• [Work instructions]: Repeat the data word for word. Do not include the pictures.

──────────────────────────────

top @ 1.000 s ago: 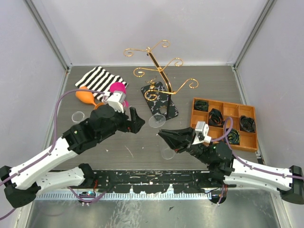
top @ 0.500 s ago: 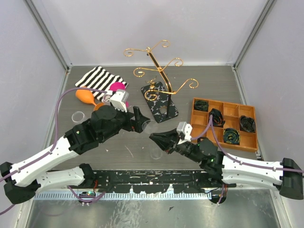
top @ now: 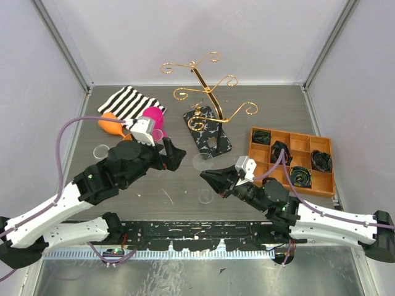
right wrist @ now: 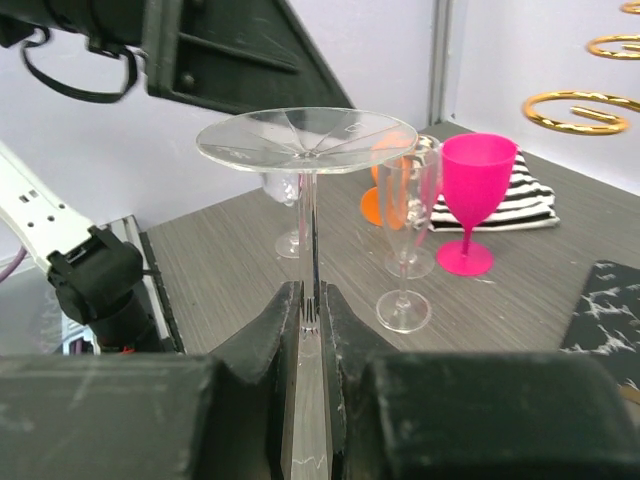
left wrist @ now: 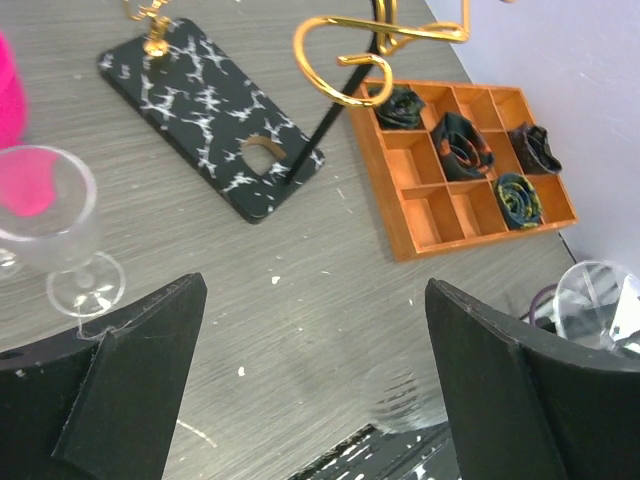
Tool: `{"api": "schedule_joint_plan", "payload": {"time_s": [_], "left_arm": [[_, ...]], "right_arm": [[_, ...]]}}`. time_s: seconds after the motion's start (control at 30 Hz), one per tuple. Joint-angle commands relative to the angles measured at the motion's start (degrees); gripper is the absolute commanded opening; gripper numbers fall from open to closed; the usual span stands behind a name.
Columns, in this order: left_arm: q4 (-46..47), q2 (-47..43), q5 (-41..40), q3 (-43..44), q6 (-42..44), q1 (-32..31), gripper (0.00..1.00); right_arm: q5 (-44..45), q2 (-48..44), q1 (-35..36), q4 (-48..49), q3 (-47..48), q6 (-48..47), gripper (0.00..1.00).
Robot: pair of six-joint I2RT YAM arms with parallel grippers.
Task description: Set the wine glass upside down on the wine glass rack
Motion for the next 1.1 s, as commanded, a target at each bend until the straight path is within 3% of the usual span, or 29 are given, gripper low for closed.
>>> {"api": "schedule_joint_plan", "payload": {"time_s": [0.0, 0.27, 0.43, 0.77, 1.07], "left_arm": [[-4.86, -6.09, -9.08, 0.88, 2.17, -0.26, 0.98], [-15.92, -15.92, -17.41, -0.99, 2.32, -0.33, 0.98], [-19.29, -19.6, -18.83, -2.14, 2.05, -0.26, 0.98], [-22.21, -20.04, -19.64, -1.98, 4.92, -0.29, 0.98], [-26.91, -21.53, -20.66, -1.74, 6.53, -0.27, 0.98]], "right_arm": [[6.06, -5.49, 0.36, -12.52, 5.34, -1.76, 0.01], [12.28, -14.09, 0.36, -28.38, 12.45, -8.85, 0.01], [14.15, -13.1, 0.38, -33.0, 22.86, -15.06, 0.01], [15.38, 7.65, 0.36, -40.16, 48.42, -27.93, 0.01], [13.41, 25.22, -3.11, -39.55, 65.28, -40.27, 0.01]]}}
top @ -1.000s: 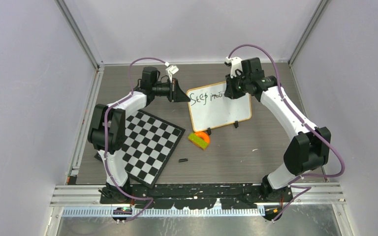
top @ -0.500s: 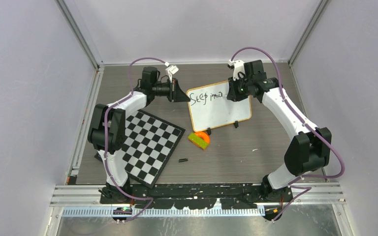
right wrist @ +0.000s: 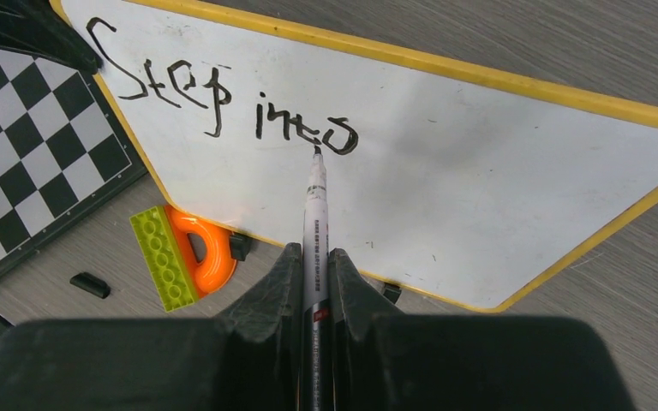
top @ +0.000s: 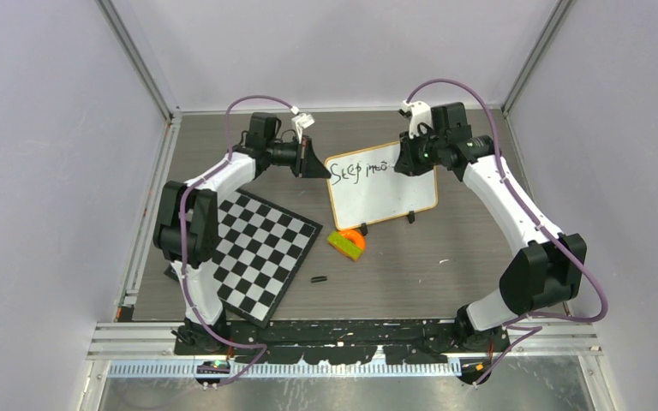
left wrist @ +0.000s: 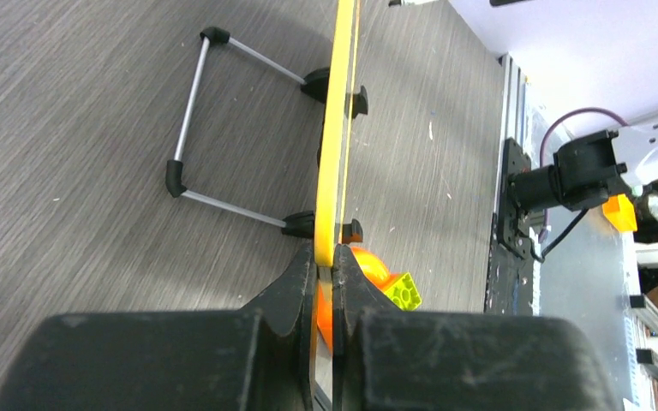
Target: Write a sentence on the whiteboard
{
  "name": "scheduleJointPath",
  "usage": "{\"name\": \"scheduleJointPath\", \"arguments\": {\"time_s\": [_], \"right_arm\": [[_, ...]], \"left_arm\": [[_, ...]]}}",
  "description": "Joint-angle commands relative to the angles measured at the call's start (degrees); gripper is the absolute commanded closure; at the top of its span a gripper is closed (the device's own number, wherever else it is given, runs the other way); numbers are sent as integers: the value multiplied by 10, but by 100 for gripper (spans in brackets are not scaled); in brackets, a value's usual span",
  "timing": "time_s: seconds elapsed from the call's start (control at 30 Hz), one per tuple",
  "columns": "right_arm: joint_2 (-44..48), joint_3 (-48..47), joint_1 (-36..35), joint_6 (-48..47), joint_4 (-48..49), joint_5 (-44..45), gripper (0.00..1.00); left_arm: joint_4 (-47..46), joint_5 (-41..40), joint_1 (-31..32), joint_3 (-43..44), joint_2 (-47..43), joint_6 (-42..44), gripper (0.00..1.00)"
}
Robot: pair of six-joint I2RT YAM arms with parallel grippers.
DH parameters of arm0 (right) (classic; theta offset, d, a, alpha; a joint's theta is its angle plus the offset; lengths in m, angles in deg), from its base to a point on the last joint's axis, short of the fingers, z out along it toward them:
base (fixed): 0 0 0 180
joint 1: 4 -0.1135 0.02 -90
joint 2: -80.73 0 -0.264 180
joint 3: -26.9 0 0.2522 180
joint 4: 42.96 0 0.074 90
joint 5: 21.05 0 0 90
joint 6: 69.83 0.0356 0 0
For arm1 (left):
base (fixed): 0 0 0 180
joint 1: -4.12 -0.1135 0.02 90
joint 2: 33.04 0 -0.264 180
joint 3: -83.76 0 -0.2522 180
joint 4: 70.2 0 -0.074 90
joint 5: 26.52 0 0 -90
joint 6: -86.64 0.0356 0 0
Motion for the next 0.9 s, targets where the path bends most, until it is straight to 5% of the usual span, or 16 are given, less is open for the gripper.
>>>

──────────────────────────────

• [Response for this exercise]:
top @ 1.000 s ago: 
top @ 0.500 s ago: 
top @ now: 
right wrist @ now: 
left wrist @ now: 
Tool: `{"api": "schedule_joint_plan", "payload": {"time_s": [_], "left_arm": [[_, ...]], "right_arm": [[_, ...]]}}`. time_s: seconds after the motion's start (control at 30 Hz), one per tuple. Joint-angle commands relative to the angles measured at the motion's start (degrees); gripper is the absolute commanded opening; gripper numbers fall from open to closed; the usual span stands behind a name.
Columns, in this order: left_arm: q4 (-46..47), q2 (-47..43), q5 (-41..40), q3 (-43..44), q6 (-42..44), q1 (-32..31), gripper (0.00..1.00); right_arm: q5 (-44..45), q2 (-48..44), q1 (-35..36), q4 (-48..49), q3 (-47..48), q6 (-48..47), gripper (0.00..1.00).
Robot: pair of six-joint I2RT YAM arms with parallel grippers.
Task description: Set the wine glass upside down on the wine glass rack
Motion for the next 1.1 s, as commanded, a target at each bend until the straight path is within 3% of the usual span, or 29 are given, gripper low for closed.
>>> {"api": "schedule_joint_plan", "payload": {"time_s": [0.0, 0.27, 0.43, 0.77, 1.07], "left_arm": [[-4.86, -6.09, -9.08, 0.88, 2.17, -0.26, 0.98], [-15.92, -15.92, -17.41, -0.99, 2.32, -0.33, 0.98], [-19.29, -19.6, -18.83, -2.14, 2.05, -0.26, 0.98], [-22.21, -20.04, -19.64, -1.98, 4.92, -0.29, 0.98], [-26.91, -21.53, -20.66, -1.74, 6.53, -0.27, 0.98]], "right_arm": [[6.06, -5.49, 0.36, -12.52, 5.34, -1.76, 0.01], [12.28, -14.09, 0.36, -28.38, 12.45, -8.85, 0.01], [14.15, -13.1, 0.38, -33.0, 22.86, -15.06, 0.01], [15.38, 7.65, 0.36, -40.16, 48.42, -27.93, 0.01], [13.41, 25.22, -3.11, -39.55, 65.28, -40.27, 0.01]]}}
top @ -1.000s: 
top @ -0.500s: 
right wrist @ +0.000s: 
top @ +0.000s: 
left wrist @ +0.000s: 
Target: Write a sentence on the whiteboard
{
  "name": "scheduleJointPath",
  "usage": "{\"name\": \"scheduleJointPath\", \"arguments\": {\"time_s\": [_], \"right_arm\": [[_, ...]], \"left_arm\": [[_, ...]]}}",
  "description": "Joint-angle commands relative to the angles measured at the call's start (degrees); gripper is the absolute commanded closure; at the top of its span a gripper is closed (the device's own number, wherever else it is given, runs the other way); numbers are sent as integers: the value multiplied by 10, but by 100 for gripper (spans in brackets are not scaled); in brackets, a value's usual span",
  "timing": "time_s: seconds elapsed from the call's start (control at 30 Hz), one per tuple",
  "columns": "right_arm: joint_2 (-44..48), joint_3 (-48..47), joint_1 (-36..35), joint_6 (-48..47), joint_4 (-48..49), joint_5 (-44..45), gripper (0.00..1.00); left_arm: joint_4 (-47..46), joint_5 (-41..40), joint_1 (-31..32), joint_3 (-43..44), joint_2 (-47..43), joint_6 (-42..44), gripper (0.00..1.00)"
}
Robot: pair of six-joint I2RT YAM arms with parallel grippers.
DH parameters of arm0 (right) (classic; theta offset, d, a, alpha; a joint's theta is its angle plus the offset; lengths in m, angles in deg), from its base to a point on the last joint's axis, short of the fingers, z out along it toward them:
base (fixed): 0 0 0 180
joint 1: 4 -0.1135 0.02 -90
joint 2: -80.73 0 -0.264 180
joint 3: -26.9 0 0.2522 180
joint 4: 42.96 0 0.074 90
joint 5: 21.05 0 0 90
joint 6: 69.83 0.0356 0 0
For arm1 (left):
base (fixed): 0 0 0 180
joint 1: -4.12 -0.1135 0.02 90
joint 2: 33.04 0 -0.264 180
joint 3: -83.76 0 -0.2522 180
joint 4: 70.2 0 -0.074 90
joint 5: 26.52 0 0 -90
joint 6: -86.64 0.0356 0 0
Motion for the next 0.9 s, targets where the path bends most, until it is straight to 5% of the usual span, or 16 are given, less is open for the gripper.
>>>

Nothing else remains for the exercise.